Haber Detayı

Prof. Dr. Nabi Avcı, "Kütüphane Sohbetleri" programına konuk oldu
Kültür sanat haberler.com
16/12/2025 16:33 (1 hafta önce)

Prof. Dr. Nabi Avcı, "Kütüphane Sohbetleri" programına konuk oldu

Eski Kültür ve Turizm Bakanı Prof. Dr. Nabi Avcı, AK Parti Kültür ve Sanat Politikaları Başkanlığınca düzenlenen "Kütüphane Sohbetleri" programına katıldı.

AK Parti Kongre Merkezi'ndeki kütüphanede düzenlenen programda konuşan AK Parti Genel Başkan Yardımcısı ve Kültür ve Sanat Politikaları Başkanı Hüseyin Yayman, Kültür ve Turizm Bakanlığı'nın "yaşayan insan hazinesi" tasviri olduğunu hatırlatarak, "Nabi Avcı Bey hem duruşuyla hem sözleriyle çok kıymetli anlatmaya bile gerek yok.

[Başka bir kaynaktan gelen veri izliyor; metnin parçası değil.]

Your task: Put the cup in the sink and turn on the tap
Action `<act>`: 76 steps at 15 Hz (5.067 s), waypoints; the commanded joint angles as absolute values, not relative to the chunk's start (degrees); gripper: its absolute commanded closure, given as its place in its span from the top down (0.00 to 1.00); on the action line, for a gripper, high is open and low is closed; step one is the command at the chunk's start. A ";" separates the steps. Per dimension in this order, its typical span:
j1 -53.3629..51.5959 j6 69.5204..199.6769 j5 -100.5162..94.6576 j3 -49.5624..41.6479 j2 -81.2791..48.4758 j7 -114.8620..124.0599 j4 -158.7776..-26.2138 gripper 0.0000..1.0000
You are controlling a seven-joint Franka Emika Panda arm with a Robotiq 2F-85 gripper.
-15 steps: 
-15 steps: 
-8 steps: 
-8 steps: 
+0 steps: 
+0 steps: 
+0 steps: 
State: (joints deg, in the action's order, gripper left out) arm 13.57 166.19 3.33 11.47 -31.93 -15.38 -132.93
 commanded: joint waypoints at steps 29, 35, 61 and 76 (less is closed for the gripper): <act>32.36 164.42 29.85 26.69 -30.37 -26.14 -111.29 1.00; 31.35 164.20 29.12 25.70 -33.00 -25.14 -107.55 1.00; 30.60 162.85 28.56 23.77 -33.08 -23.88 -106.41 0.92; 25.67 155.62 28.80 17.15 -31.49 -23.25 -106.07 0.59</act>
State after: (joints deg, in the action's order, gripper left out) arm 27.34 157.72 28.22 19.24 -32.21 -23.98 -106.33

Biz de bugün kütüphane sohbetlerimizde Bakanımız mütefekkir, düşünce adamı ve ülkeye dair, milletimize dair sözü olan bir büyük insanı, değerimizi misafir etmek istedik." ifadelerini kullandı.İstiklal Şairi Mehmet Akif Ersoy'un vefat yıldönümünde Kültür ve Sanat Politikaları Başkanlığı'nın bir toplantısı olacağını bildiren Yayman, yeni dönemde de Türkiye'nin kültür sanat politikasıyla ilgili büyük bir toplantı yapacaklarını açıkladı. "BENİM SİYASETTEN ÇIKIŞ REÇETEM MÜCERRETTİR" Nabi Avcı, "siyasetten çıkış" üzerine bir konuşma yapacağını belirterek, "Benim siyasetten çıkış reçetem mücerrettir.

Yani tecrübe edilmiştir.

Sonuçları konusunda artılarıyla, eksileriyle bir takım şeyler söyleyebilecek durumdayım." dedi.Siyasete çok hevesle, öteden beri hazırlanarak girildiyse, çıkışın zor olduğunu ifade eden Avcı, bunun örneğinin de Hasan Celal Güzel olduğunu söyledi.Kocatepe Camii yeni yapılırken bodrum katında bir grup olarak cuma namazları kıldıklarını ve sonrasında karşısındaki pastanede sohbet ettiklerini anlatan Avcı, "Bir gün asker tıraşlı, yapılı genç bir adam cuma namazından sonra pastane sohbetlerine katıldı.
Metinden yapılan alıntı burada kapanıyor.